### Source data
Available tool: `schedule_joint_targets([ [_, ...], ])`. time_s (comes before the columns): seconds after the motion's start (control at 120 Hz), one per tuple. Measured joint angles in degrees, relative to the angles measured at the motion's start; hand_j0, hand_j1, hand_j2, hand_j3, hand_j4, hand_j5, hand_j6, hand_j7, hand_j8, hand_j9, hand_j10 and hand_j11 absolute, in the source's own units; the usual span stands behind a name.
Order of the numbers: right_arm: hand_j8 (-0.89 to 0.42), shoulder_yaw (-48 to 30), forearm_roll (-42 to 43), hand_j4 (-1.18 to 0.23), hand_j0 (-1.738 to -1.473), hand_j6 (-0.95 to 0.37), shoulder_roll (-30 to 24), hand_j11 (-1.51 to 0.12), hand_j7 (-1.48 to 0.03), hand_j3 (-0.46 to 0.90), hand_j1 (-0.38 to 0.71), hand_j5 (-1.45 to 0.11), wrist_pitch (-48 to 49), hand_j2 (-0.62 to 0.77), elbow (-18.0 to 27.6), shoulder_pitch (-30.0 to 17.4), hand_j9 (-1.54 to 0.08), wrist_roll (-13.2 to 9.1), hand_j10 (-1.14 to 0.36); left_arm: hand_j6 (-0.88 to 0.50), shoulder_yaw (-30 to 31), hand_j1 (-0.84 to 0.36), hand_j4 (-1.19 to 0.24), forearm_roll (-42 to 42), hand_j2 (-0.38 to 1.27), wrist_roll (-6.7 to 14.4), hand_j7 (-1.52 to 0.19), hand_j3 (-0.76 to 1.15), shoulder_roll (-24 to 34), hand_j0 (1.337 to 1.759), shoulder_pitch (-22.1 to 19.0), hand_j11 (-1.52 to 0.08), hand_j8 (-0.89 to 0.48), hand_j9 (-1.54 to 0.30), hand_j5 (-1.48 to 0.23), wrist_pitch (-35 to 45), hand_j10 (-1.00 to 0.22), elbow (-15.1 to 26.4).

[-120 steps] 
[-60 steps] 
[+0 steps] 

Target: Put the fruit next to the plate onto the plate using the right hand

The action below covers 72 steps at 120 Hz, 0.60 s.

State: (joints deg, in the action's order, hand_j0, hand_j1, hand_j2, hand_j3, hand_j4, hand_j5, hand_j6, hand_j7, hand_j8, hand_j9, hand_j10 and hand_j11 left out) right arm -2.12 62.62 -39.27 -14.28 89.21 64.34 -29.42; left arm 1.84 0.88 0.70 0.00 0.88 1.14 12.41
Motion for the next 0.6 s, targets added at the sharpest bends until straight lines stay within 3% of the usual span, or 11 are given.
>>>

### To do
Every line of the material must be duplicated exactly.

### Response area
Available tool: `schedule_joint_targets([ [_, ...], ])`. time_s (comes before the columns): seconds after the motion's start (control at 120 Hz), one per tuple. Measured joint angles in degrees, relative to the angles measured at the motion's start; hand_j0, hand_j1, hand_j2, hand_j3, hand_j4, hand_j5, hand_j6, hand_j7, hand_j8, hand_j9, hand_j10 and hand_j11 absolute, in the source's own units; the usual span stands behind a name.
Order of the numbers: right_arm: hand_j8 (-0.89 to 0.42), shoulder_yaw (-48 to 30), forearm_roll (-42 to 43), hand_j4 (-1.18 to 0.23), hand_j0 (-1.738 to -1.473), hand_j6 (-0.95 to 0.37), shoulder_roll (-30 to 24), hand_j11 (-1.51 to 0.12), hand_j7 (-1.48 to 0.03), hand_j3 (-0.46 to 0.90), hand_j1 (-0.38 to 0.71), hand_j5 (-1.45 to 0.11), wrist_pitch (-48 to 49), hand_j2 (-0.62 to 0.77), elbow (-18.0 to 27.6), shoulder_pitch (-30.0 to 17.4), hand_j9 (-1.54 to 0.08), wrist_roll (-13.2 to 9.1), hand_j10 (-1.14 to 0.36); left_arm: hand_j6 (-0.88 to 0.50), shoulder_yaw (-30 to 31), hand_j1 (-0.84 to 0.36), hand_j4 (-1.19 to 0.24), forearm_roll (-42 to 42), hand_j2 (-0.38 to 1.27), wrist_roll (-6.7 to 14.4), hand_j7 (-1.52 to 0.19), hand_j3 (-0.76 to 1.15), shoulder_roll (-24 to 34), hand_j0 (1.337 to 1.759), shoulder_pitch (-22.1 to 19.0), hand_j11 (-1.52 to 0.08), hand_j8 (-0.89 to 0.48), hand_j9 (-1.54 to 0.30), hand_j5 (-1.48 to 0.23), wrist_pitch (-35 to 45), hand_j10 (-1.00 to 0.22), elbow (-15.1 to 26.4).

[-120 steps] 
[-60 steps] 
[+0 steps] 

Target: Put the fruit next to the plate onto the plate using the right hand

The action below covers 72 steps at 120 Hz, 0.60 s.

State: (joints deg, in the action's order, hand_j0, hand_j1, hand_j2, hand_j3, hand_j4, hand_j5, hand_j6, hand_j7, hand_j8, hand_j9, hand_j10 and hand_j11 left out) right arm -2.12 62.62 -39.27 -14.28 89.21 64.34 -29.42; left arm 1.84 0.88 0.70 0.00 0.88 1.14 12.41
Motion for the next 0.6 s, targets added at the sharpest bends until straight lines stay within 3% of the usual span, or 11 are given.
>>>

No more work is needed for this exercise.